This trial involves 2 different treatments. ST-067 is the primary treatment being studied. Participants will be divided into 2 treatment groups. There is no placebo group. The treatments being tested are in Phase 1 & 2 and have already been tested with other people.

Experimental Group 1
ST-067
BIOLOGICAL
Experimental Group 2
ST-067
BIOLOGICAL

Eligibility

This trial is for patients born any sex aged 18 and older. There are 8 eligibility criteria to participate in this trial as listed below.
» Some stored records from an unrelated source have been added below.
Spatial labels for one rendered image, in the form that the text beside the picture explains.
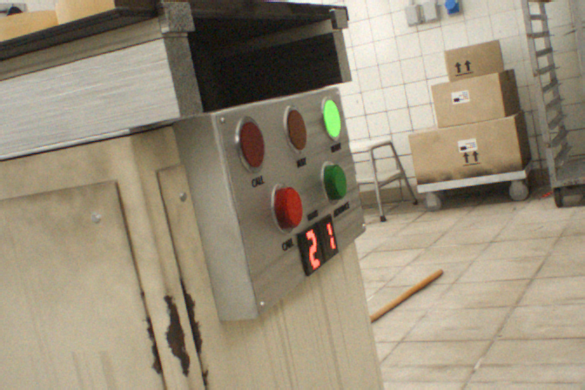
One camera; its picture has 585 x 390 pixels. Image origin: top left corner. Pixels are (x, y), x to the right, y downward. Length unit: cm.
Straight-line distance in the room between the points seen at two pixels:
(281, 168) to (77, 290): 17
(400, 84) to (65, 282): 453
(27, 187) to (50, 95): 6
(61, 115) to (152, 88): 7
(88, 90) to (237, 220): 12
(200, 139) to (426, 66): 444
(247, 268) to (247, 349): 8
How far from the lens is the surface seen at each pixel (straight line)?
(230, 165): 50
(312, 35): 73
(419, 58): 493
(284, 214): 55
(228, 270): 51
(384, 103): 503
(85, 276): 51
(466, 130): 439
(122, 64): 48
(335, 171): 64
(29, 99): 53
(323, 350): 68
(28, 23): 51
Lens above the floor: 84
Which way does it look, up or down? 7 degrees down
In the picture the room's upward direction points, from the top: 12 degrees counter-clockwise
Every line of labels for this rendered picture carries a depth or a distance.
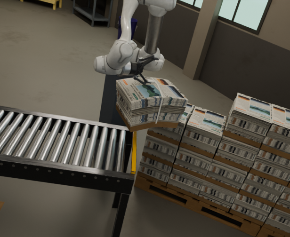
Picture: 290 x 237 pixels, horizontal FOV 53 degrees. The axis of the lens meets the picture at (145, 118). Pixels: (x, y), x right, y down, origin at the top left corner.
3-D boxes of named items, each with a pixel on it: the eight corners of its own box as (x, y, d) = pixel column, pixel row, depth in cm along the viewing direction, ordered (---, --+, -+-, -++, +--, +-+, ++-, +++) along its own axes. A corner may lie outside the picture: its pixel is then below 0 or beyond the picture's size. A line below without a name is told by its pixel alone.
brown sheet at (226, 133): (228, 114, 258) (229, 110, 256) (260, 126, 251) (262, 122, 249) (221, 134, 226) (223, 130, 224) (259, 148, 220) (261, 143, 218)
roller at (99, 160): (104, 124, 210) (100, 129, 211) (95, 168, 169) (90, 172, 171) (110, 128, 211) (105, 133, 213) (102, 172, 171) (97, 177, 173)
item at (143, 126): (136, 104, 211) (136, 99, 208) (153, 127, 190) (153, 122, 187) (115, 108, 205) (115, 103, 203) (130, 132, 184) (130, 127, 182)
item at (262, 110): (237, 93, 245) (237, 91, 245) (271, 104, 239) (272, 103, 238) (232, 110, 214) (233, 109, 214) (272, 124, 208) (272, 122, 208)
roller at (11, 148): (35, 120, 207) (35, 114, 205) (9, 163, 167) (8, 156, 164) (28, 119, 207) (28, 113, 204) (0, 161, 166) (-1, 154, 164)
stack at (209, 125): (146, 163, 310) (165, 94, 269) (256, 208, 287) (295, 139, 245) (132, 186, 278) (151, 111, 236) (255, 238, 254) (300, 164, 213)
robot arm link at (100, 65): (116, 78, 176) (125, 71, 164) (91, 75, 168) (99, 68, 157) (116, 61, 178) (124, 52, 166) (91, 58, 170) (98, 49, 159)
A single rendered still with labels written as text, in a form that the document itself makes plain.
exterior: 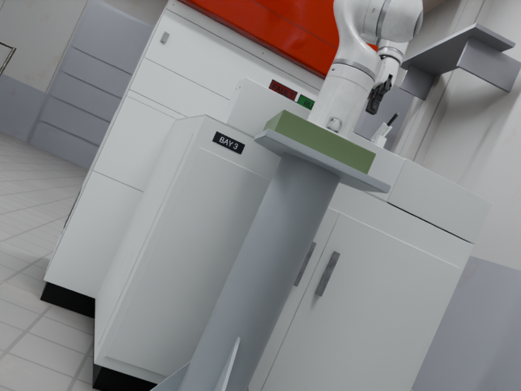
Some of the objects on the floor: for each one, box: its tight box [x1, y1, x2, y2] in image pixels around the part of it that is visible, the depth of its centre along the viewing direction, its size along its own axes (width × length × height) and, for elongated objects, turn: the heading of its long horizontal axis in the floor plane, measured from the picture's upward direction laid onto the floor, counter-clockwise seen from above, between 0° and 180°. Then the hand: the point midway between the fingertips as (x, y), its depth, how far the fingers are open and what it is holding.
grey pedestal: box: [150, 129, 391, 391], centre depth 135 cm, size 51×44×82 cm
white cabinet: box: [92, 116, 474, 391], centre depth 197 cm, size 64×96×82 cm, turn 15°
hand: (372, 106), depth 173 cm, fingers closed
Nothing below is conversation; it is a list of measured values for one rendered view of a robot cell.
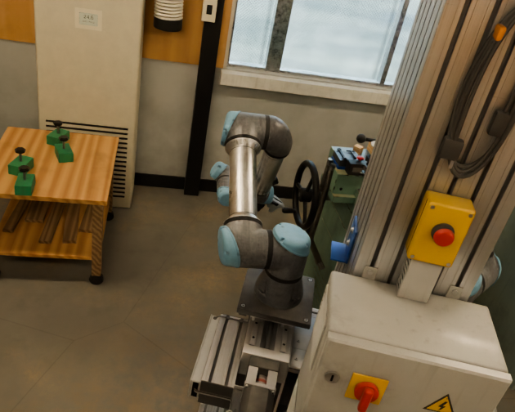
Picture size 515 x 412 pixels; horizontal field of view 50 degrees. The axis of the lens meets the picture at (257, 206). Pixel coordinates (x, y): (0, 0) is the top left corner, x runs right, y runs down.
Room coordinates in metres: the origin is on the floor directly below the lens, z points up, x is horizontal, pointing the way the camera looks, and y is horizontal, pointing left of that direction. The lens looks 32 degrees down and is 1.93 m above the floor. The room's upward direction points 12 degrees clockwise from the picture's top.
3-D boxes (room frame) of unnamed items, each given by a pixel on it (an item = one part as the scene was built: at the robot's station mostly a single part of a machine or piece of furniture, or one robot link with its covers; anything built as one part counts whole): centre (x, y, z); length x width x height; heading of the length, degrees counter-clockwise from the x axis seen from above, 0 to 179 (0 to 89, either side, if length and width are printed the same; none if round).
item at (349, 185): (2.00, -0.33, 0.91); 0.15 x 0.14 x 0.09; 16
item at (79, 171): (2.28, 1.02, 0.32); 0.66 x 0.57 x 0.64; 13
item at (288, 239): (1.32, -0.11, 0.98); 0.13 x 0.12 x 0.14; 102
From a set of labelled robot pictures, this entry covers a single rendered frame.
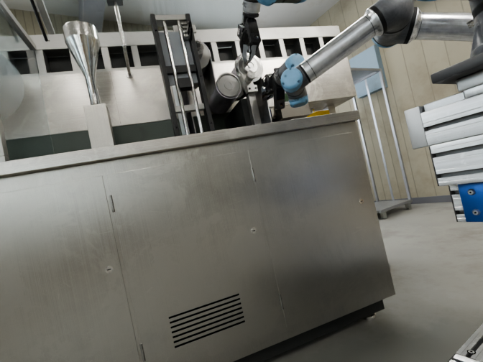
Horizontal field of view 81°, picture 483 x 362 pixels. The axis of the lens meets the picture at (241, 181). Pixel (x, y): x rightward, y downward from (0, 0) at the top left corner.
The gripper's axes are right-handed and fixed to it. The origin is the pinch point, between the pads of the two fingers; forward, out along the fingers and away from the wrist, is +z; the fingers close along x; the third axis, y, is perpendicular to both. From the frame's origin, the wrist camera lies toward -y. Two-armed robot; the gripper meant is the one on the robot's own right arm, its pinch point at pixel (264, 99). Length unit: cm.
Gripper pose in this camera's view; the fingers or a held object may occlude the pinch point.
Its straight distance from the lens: 147.8
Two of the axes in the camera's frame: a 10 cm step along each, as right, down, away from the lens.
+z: -2.9, 0.9, 9.5
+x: -9.3, 1.9, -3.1
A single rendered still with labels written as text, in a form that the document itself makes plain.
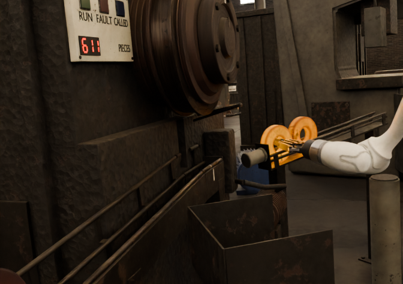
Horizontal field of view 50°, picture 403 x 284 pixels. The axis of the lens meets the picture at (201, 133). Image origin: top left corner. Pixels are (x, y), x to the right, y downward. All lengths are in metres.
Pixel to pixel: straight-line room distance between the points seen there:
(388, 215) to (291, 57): 2.37
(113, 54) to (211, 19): 0.29
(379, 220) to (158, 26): 1.27
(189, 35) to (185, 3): 0.09
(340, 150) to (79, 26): 0.94
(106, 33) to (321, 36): 3.04
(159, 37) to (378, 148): 0.88
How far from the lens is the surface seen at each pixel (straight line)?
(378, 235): 2.04
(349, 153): 1.53
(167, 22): 1.20
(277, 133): 1.79
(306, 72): 4.06
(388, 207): 1.99
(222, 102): 10.31
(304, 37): 4.07
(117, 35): 1.20
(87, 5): 1.09
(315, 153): 1.62
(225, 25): 1.33
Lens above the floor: 1.01
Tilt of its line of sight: 7 degrees down
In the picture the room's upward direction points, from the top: 5 degrees counter-clockwise
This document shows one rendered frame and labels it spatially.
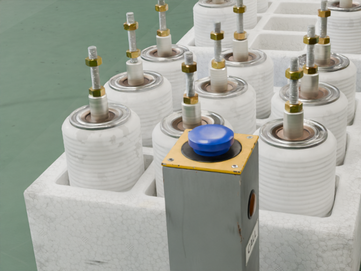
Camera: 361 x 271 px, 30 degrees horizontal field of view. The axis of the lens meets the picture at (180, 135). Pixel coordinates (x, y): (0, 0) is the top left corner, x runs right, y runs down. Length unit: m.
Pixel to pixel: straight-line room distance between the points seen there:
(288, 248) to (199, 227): 0.17
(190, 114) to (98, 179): 0.14
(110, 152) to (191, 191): 0.24
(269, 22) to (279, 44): 0.11
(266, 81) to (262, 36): 0.38
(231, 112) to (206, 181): 0.30
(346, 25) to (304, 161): 0.53
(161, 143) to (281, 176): 0.14
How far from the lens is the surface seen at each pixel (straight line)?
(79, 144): 0.80
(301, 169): 0.73
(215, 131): 0.59
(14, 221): 1.13
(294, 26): 1.46
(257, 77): 0.96
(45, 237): 0.86
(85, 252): 0.84
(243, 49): 0.98
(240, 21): 0.97
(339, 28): 1.22
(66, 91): 1.62
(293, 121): 0.74
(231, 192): 0.57
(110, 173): 0.81
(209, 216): 0.58
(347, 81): 0.95
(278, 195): 0.75
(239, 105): 0.86
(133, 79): 0.92
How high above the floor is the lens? 0.58
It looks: 26 degrees down
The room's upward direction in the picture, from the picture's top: 4 degrees counter-clockwise
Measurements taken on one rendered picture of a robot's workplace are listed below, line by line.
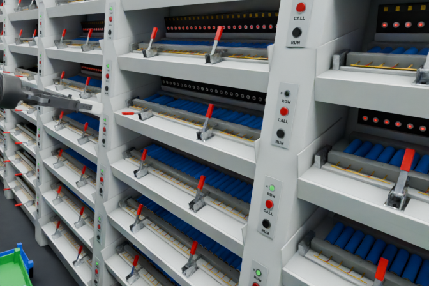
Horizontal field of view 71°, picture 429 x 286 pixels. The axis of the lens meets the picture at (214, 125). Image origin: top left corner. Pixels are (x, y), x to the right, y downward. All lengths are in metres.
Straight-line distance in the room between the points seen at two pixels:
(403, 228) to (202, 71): 0.51
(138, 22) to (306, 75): 0.70
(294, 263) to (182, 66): 0.52
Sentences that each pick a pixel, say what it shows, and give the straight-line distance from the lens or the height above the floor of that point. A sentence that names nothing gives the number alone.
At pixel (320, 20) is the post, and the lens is 0.58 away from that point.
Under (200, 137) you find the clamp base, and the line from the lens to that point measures 0.76.
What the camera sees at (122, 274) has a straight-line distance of 1.23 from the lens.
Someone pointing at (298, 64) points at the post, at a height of 1.08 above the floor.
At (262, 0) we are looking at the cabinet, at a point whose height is 1.26.
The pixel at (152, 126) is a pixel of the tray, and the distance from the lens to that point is 0.89.
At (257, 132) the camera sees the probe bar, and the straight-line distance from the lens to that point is 0.71.
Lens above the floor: 1.05
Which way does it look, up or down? 10 degrees down
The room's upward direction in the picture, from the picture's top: 7 degrees clockwise
Inclusion & Exclusion Checklist
Mark “yes” if the following statements are true for you:
Male and female patients aged ≥18 years
Must provide written informed consent and any authorizations required by local law
Eastern Cooperative Oncology Group (ECOG) performance status of 0 or 1
Have histologically or cytologically confirmed diagnosis of advanced/metastatic solid tumor For Phase 1a, the following solid tumors are allowed: Melanoma, Merkel cell, RCC, urothelial, NSCLC,TNBC, SCCHN, microsatellite instability high, high tumor mutation burden (Hi TMB) or mismatch repair deficient, gastric, cervical, endometrial, cutaneous squamous, small cell lung, esophageal, hepatocellular carcinoma and platinum resistant ovarian cancer.
For patients whom standard of care therapy that prolongs survival is not available or suitable (according to the investigator and after consultation with the Medical Monitor)
Melanoma, RCC, TNBC, NSCLC, SCCHN, and MSI-Hi tumors
Has at least 1 measurable lesion per RECIST 1.1 criteria which has not been biopsied or received prior irradiation
Has an accessible tumor for biopsy pre- and on-treatment (mandatory).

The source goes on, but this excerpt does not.